Did J.K. Rowling Hint At Fred And George Weasley's Fates With Their Names?

By now we’re all aware that J.K. Rowling was very intentional when naming Harry Potter characters. Their names are taken from myths and constellations (Sirius = “the dog star”), other books (Mrs. Norris is also a Jane Austen character), and old English (“Dumbledore” means “bumblebee,” and Rowling once commented that “because Albus Dumbledore is very fond of music, I always imagined him as sort of humming to himself a lot”).
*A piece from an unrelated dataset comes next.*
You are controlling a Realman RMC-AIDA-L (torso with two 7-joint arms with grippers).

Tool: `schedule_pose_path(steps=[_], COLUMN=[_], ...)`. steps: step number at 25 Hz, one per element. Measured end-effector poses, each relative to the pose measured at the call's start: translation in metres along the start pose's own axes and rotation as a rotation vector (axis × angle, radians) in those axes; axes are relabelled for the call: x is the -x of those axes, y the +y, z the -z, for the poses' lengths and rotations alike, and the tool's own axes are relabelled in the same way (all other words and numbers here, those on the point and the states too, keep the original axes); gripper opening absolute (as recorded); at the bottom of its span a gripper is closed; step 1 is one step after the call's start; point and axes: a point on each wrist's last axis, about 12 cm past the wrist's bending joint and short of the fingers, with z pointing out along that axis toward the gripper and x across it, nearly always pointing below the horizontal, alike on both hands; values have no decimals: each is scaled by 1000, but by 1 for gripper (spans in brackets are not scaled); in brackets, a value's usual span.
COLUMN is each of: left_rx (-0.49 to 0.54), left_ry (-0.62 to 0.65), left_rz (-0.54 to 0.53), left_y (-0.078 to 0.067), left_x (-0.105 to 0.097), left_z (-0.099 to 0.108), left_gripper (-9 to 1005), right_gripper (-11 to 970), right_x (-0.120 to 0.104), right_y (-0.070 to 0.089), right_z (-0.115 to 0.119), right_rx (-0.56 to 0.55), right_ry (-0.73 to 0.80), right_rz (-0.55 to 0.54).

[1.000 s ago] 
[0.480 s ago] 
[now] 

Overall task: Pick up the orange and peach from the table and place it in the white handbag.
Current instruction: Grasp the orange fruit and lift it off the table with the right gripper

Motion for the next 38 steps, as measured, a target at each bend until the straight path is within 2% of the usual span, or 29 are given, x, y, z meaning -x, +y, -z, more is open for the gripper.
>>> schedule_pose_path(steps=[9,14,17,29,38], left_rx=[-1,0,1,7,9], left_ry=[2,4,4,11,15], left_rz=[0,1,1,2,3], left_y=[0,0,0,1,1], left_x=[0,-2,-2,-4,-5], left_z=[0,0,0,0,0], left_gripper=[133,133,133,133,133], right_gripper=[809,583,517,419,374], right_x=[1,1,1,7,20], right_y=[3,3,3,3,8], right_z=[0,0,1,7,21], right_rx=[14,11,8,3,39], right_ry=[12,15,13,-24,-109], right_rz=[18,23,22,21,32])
Looking up the origin of Harry Potter names and Rowling’s comments on them will make you fall down a very interesting rabbit hole — who knew the names which now sound so familiar could be so significant?

Of course, Rowling hasn’t commented on all the names in the series, which leaves some etymology up to interpretation — aka fan theories.

This fan theory in particular suggests that Fred and George’s names aren’t myth or constellation, but are actually taken from the pages of a history book.

According to the theory:

All the Weasley names except for Ron are either the names of a British king or queen or an Arthurian name (and Ron brings Harry into the family, and there have been 8 Harry’s on the throne; nine if you are a die-hard Jacobite). King George III was deaf in one ear — and he became king because of the untimely death of Prince Frederick.

If this theory is true, then Fred and George’s names, and the fact that George loses an ear, foreshadows Fred’s death. How could Rowling have done this to us?

So… how much validity does this theory actually have? First of all, George III did have many health issues, which included potential progressive deafness. As for Frederick, it’s true that he had an untimely (and odd) demise: at age 44, he was struck by a ball while playing cricket, which caused an abscess that eventually led to his death. That meant that his son, George III, was the new heir to the throne.

It seems plausible that the twins are named after these famous royals, though it seems doubtful that their personalities were based off either: Prince Frederick and King George III weren't exactly beloved (apparently Frederick’s mother once called him, “the great ass and the greatest liar and the greatest canaille and the greatest beast in the whole world”). The twins from Harry Potter might be a bit more adored.

As for the rest of the Weasley family's names, the theories are pretty awesome about what they reveal... so whether this particular theory is true or not, it's clear Rowling meant business when it got around to naming our fave family.